She's crying again. She must think I'm asleep, because she rarely cries in front of me.

Part of me wants to just hold her and tell her every thing's going to be fine. The other part wants to shake her and remind her that we're having a baby and she's supposed to be happy.

I know she's scared so the gentler side wins out, as it always does with Chloe.

I turn her over to face me and wipe away her tears.

"Lex-" a huge sob cuts her off and my heart nearly breaks in two.

"Chloe, it's okay," I pull her tightly to my chest and let her cry for a while. When her sobs reach the point that her entire body is shaking I pull back, "You've got to calm down honey. This isn't good for you or the baby."
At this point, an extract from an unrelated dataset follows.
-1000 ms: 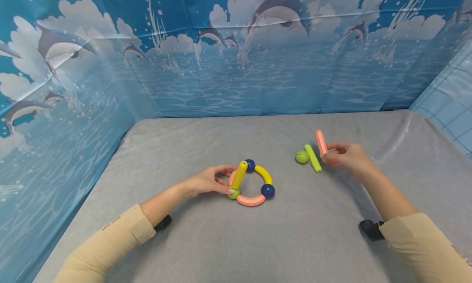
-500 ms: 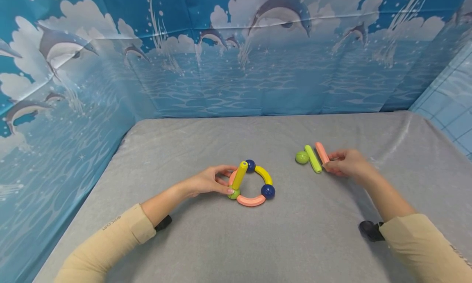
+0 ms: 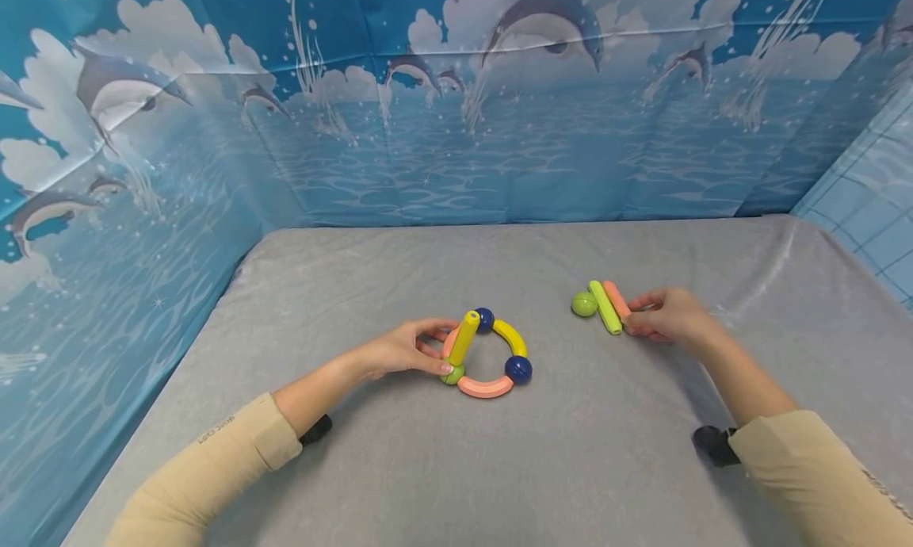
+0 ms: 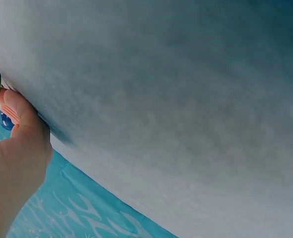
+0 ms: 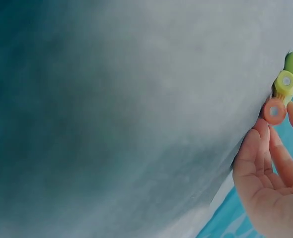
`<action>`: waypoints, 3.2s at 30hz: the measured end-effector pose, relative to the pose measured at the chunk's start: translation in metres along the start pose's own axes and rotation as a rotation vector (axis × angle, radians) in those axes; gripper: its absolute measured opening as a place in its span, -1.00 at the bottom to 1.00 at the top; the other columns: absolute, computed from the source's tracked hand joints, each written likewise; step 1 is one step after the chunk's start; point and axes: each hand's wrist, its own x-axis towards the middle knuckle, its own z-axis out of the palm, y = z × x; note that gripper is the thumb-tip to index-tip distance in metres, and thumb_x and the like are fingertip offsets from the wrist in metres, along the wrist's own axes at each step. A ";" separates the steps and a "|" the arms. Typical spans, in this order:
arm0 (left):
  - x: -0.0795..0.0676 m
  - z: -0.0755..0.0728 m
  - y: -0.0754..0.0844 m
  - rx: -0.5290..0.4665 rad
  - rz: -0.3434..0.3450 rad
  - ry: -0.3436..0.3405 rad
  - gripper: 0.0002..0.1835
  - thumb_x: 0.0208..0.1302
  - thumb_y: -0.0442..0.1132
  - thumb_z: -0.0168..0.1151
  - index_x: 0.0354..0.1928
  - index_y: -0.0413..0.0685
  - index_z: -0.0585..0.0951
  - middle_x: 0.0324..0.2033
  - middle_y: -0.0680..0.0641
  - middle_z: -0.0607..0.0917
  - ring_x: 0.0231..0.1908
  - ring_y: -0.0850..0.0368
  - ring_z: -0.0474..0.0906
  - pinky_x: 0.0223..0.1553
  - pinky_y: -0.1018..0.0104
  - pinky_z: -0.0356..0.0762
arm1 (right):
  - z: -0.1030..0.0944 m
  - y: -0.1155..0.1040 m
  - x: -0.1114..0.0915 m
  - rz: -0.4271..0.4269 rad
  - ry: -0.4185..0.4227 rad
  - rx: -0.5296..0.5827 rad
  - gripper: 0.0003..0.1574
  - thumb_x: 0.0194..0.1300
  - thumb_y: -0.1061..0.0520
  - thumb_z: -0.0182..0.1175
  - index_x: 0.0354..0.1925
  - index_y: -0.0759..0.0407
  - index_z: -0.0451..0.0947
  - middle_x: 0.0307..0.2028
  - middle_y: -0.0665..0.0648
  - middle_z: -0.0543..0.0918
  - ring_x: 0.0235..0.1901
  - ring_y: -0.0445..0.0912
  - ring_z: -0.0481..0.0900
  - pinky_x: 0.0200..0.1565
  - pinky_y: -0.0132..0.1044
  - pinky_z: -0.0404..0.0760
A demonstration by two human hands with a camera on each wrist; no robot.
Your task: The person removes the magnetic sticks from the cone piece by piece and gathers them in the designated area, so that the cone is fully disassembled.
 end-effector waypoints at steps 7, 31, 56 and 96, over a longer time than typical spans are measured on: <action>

That evidently wasn't the right thing to say because she only cries harder. Now I just feel like an ass. My wife, who is still young, who has sacrificed so much for me and will have to sacrifice even more is hurting and I'm acting like my father.

I wrap her securely in my arms and lay there with her until she cries herself to sleep.
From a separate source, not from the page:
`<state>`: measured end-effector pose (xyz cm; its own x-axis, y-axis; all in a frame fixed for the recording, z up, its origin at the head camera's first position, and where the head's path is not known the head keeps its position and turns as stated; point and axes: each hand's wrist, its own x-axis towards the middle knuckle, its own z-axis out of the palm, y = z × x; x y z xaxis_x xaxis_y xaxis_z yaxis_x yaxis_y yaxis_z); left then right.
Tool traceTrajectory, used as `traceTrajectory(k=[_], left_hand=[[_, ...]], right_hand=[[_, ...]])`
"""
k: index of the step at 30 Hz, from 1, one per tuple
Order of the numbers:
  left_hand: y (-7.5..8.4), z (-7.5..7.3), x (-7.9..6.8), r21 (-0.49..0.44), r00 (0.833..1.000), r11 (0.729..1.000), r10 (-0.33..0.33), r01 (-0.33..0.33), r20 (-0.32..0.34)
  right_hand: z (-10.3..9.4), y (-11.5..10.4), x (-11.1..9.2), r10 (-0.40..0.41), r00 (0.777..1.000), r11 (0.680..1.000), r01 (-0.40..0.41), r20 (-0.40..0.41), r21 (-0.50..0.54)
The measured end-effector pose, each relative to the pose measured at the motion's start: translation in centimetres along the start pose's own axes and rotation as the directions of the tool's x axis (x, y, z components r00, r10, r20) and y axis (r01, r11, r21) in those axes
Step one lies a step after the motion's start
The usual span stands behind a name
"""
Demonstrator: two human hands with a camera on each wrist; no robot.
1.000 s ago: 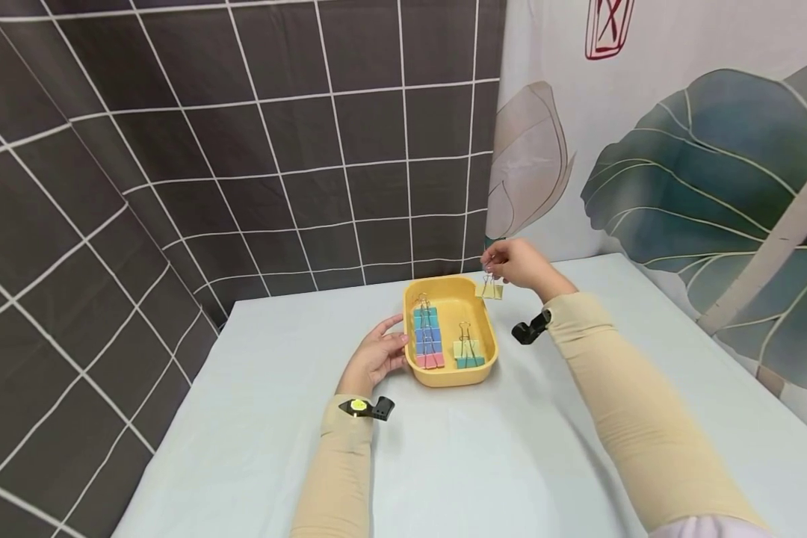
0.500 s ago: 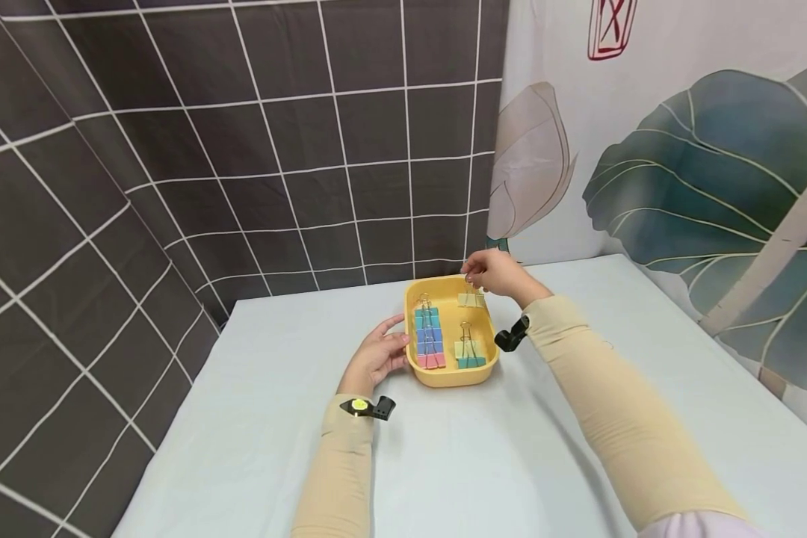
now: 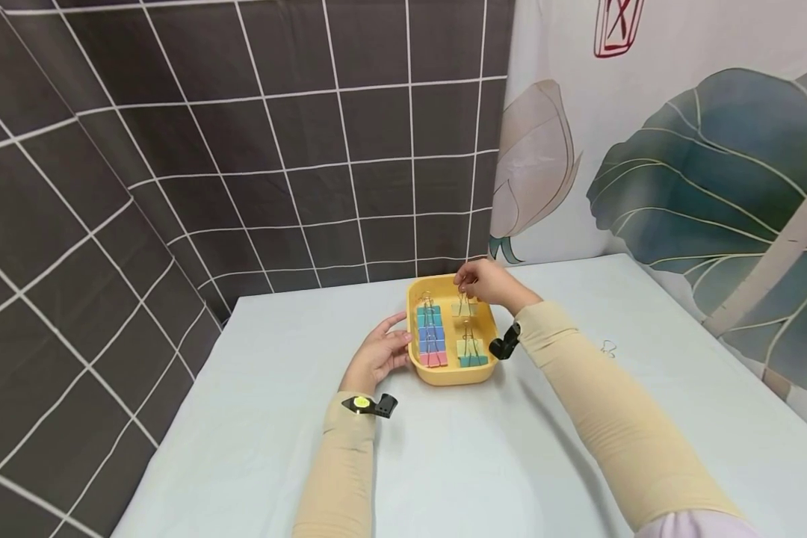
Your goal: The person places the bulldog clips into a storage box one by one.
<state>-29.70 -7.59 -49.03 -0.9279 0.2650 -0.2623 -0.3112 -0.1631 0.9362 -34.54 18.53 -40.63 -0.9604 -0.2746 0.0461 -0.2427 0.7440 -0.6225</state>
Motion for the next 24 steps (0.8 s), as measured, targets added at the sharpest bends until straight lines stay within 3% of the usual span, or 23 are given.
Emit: traceTrajectory(k=[7, 24], left_hand=[[0.0, 0.0, 0.2, -0.01, 1.0, 1.0, -0.004, 0.004, -0.004], [0.0, 0.0, 0.1, -0.014, 1.0, 1.0, -0.007, 0.007, 0.0]], right_hand=[[0.5, 0.5, -0.2, 0.033, 0.998, 0.999, -0.034, 0.052, 0.02], [1.8, 1.4, -1.1, 0.026, 0.992, 1.0, -0.024, 0.127, -0.015]])
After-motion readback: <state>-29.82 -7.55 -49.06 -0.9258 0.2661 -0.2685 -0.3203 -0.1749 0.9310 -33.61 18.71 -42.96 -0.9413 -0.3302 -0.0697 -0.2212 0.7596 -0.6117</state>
I don't know why she isn't happy about this baby. This is what I've wanted since we got married. We discussed children at length and she always said she wanted a family. The day I proposed she saw a little girl walking down the street in Paris and her exact words were 'I'd like one of those.'

She won't talk about it, she doesn't want to tell any one, she won't make any plans. I know she doesn't want it. I know it.
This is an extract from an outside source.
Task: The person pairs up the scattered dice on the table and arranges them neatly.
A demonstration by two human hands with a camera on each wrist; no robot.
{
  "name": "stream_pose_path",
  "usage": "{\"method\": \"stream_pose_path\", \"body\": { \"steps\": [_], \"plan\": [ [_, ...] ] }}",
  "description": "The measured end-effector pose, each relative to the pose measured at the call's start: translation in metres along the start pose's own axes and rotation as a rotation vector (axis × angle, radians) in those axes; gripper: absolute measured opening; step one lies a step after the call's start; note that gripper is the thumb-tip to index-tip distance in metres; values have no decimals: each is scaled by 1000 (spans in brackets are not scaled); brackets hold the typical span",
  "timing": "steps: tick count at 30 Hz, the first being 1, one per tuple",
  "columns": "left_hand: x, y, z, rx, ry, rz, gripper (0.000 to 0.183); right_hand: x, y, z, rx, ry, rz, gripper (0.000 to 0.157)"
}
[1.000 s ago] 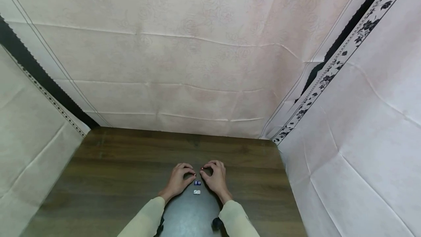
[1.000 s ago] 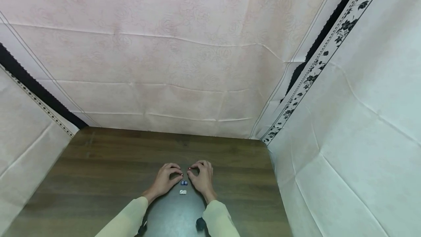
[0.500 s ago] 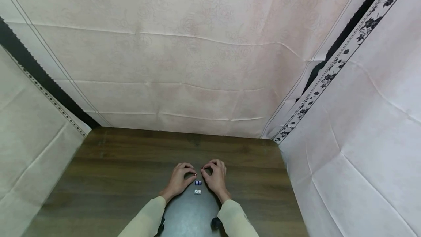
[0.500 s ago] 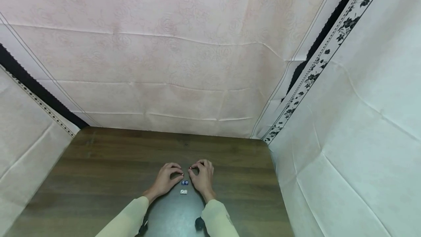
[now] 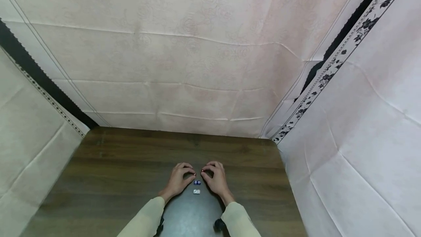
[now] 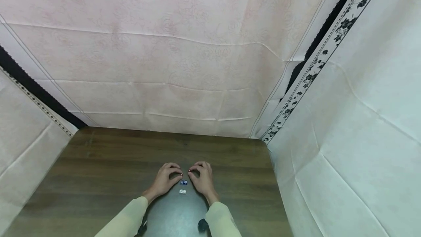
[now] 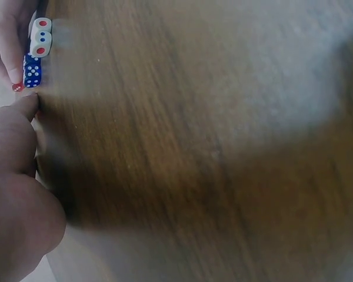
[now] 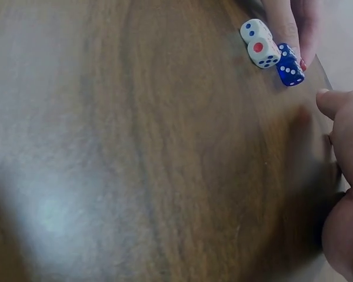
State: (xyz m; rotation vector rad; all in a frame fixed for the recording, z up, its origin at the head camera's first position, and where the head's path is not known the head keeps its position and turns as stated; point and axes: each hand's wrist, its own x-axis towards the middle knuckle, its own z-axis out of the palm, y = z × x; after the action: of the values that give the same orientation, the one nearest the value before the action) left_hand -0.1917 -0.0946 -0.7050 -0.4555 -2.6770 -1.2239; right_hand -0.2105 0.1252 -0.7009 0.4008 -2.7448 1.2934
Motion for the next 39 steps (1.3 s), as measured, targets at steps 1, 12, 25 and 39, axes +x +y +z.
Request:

Part of me wonders if she would have told me at all if I hadn't walked in and found her staring at that pregnancy test like it was going to attack her.

But she's been going to the doctor religiously and is taking very good care of herself. I know she wouldn't do anything to jeopardize her health or the baby's but at the same time it's so obvious that this is something she wants to be happening.

I know I shouldn't see it this way, but to me she doesn't want my baby. She doesn't want to be the mother of my children. It's my fault and I can't fix it and I can't stand that feeling.